OEM Windows versions will only activate with the specific OEM license key provided by the hardware manufacturer (Acer in this case). They will not activate with other retail Windows keys that you may own.
There should be a Windows hologram sticker on the case with the correct license key. Windows should activate with that key. If you call the Microsoft activation phone number, they should be able to look up the key immediately and tell you if it is a genuine key, or if that key has already been used to activate another machine.
If you have an OEM copy of Windows then normally as soon as you set up the machine and connect to the internet it will prompt you to register and activate Windows. This would happen as soon as you switch the machine on and go through the setup screens. Can you say how this process was somehow bypassed in your case? It may give some clue to what is happening.

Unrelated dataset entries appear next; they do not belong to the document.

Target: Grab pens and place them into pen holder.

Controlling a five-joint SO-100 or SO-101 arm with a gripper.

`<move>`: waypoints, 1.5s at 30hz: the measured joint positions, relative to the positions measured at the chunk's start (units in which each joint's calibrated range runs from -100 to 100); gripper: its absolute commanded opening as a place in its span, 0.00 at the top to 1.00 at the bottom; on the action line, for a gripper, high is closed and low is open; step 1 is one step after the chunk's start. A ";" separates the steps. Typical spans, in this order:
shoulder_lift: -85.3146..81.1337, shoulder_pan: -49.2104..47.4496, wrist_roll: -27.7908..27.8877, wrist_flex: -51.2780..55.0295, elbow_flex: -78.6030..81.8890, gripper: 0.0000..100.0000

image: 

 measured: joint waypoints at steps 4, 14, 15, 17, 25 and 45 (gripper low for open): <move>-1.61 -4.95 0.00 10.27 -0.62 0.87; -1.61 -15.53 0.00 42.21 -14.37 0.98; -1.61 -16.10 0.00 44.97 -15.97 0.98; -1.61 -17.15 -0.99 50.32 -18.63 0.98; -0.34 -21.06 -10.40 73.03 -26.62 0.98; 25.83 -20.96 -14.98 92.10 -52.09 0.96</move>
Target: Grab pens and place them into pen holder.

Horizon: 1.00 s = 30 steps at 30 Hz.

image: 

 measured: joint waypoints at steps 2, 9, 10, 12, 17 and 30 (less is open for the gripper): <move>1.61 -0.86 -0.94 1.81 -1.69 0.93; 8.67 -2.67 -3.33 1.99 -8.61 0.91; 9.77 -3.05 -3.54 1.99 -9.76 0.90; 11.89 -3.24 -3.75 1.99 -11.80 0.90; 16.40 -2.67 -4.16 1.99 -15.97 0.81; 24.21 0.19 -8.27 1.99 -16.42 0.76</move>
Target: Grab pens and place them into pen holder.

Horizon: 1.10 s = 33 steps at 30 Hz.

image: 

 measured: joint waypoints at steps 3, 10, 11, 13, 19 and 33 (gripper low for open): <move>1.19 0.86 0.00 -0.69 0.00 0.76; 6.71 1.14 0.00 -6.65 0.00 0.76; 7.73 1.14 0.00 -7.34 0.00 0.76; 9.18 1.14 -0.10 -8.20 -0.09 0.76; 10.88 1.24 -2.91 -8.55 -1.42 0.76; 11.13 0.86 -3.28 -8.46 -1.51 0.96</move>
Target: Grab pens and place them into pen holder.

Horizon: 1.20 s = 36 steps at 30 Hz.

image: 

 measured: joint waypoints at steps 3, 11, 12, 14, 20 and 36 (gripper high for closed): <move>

A few years ago the disk on this Samsung netbook died (when out of warranty). I bought an identically sized disk, inserted it, and loaded WinXP from a completely legitimate CD, and used the WinXP product code on the bottom of this laptop. Installation was successful, but...
First boot dumped me in an unfamiliar Microsoft dosbox-like window which said, effectively, "shan't; not going to boot".
Samsung said it is a Microsoft problem; talk to Microsoft (quite reasonably since it was a MS message).
Microsoft said it is a Samsung problem; talk to Samsung.
Samsung would only sell me a third disk with XP preinstalled, cost disk+WinXP licence.
Microsoft didn't give a flying <expletive deleted> that I had already bought WinXP for this machine.
Consequently this machine now runs Xubuntu only, and I have no intention whatsoever of upgrading my main computer from XP to Win8 ( I might have done to Win7, but MS shot themselves in the foot with that one too!).
Microsoft is now in the same position that IBM was in in the early 80s: back then nobody cared about IBM because micros and workstations were clearly going to eat IBM's market.